From the data below, report how many lines contain the word "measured", giving the number and nothing else.

(Stored records)
++++++

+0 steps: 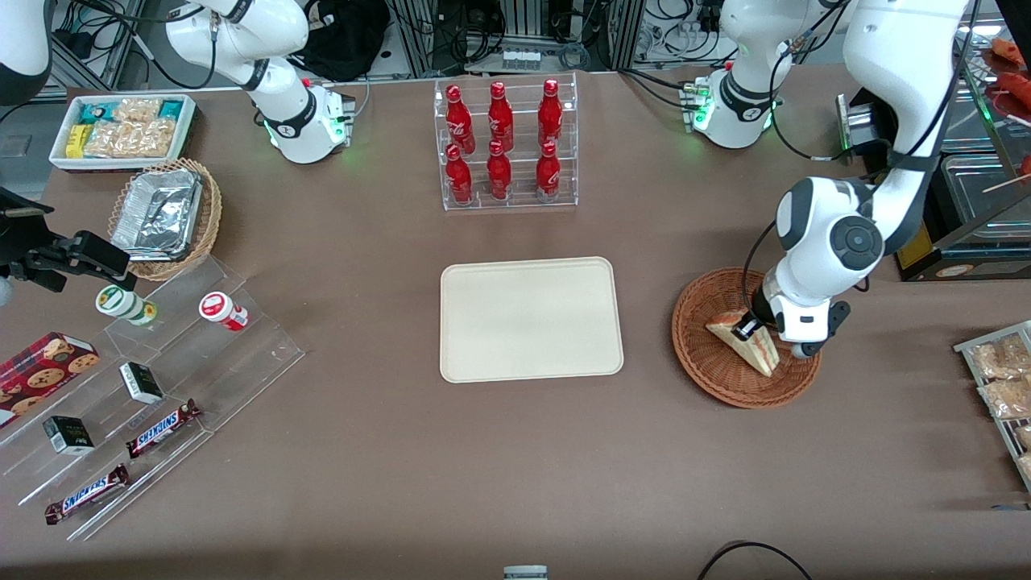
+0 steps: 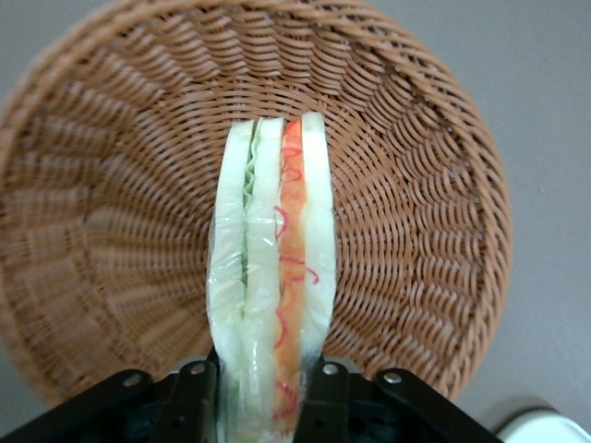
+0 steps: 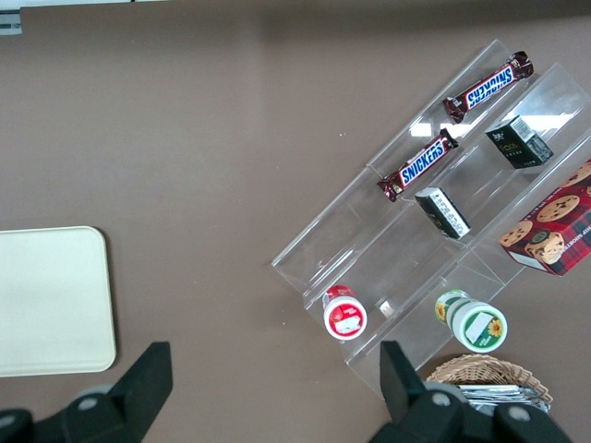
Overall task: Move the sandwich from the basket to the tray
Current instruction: 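Lift the sandwich and carry it with the left gripper over the tray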
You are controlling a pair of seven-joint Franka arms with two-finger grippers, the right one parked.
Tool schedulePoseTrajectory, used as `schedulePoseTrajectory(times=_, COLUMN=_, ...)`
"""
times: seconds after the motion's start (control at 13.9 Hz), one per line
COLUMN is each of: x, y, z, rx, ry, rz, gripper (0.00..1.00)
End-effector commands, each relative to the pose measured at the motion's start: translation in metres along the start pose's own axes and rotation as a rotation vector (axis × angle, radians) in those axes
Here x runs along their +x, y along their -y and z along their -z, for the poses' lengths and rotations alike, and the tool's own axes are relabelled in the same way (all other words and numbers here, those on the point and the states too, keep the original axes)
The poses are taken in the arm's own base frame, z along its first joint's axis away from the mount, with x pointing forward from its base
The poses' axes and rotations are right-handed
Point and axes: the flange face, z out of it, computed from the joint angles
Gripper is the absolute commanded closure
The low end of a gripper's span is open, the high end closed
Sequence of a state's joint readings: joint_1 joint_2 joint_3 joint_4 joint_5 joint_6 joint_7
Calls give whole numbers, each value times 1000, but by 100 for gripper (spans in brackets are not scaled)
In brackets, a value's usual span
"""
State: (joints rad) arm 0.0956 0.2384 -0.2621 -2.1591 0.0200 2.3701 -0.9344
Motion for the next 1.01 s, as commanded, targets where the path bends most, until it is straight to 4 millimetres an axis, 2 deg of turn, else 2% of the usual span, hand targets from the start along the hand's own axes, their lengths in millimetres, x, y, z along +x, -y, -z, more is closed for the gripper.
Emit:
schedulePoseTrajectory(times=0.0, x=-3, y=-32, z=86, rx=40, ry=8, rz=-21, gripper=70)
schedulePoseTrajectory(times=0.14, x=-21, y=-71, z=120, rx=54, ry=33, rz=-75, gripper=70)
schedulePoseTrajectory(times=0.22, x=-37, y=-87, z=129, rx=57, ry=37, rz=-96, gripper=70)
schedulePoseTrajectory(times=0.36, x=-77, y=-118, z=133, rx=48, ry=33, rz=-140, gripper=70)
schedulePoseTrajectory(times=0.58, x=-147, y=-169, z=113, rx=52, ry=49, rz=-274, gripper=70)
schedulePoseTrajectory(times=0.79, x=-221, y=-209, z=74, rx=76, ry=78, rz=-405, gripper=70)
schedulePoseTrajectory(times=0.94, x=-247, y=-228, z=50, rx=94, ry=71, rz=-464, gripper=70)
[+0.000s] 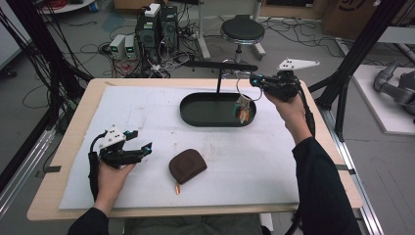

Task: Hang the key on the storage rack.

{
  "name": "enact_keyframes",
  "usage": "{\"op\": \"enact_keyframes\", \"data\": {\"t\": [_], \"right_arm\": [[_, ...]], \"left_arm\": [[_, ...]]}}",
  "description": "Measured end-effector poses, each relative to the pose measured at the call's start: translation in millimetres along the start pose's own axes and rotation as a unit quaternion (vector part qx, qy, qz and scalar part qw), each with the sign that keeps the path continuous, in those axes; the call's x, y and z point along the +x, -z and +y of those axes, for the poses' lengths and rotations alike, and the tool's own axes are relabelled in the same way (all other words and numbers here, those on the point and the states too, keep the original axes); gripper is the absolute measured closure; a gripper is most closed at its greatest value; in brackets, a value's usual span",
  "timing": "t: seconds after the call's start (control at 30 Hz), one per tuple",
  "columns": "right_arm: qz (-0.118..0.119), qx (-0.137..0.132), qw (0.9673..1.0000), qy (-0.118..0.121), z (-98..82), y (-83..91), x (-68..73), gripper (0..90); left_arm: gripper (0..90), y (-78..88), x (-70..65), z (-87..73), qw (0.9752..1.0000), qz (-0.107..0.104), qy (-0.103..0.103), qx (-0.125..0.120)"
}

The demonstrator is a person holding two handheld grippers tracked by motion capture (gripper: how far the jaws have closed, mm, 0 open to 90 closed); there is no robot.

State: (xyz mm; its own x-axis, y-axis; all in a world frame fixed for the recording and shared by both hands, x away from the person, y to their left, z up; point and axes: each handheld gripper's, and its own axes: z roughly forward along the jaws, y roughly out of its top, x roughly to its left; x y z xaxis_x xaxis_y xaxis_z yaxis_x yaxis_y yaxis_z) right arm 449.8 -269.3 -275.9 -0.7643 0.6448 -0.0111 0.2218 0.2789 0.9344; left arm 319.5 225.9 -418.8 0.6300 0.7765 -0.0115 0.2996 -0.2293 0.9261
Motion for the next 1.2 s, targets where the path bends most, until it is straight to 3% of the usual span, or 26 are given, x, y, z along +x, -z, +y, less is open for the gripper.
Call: {"op": "enact_keyframes", "data": {"t": [0.43, 0.73, 1.2], "right_arm": [[-0.043, 0.020, 0.9987, -0.019, -0.7, -21.9, -28.4, 88.4], [-0.060, 0.018, 0.9968, -0.050, -9.4, -29.7, -46.8, 88.4], [-0.071, 0.014, 0.9951, -0.067, -15.6, -37.0, -55.8, 88.4]], "left_arm": [[26.9, -4.2, -0.3, 0.3, 1.0000, -0.009, 0.000, -0.001], [26.9, -3.9, -0.2, 0.1, 1.0000, -0.010, 0.000, -0.001], [26.9, -0.8, 1.3, -2.7, 1.0000, -0.008, 0.001, 0.002]]}}
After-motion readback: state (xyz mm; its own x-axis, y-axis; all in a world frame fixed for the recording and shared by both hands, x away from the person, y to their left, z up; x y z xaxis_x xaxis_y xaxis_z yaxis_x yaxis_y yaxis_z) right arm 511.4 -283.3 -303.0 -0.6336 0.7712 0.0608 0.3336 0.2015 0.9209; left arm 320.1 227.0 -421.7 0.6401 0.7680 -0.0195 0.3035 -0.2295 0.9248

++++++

== RESPONSE ==
2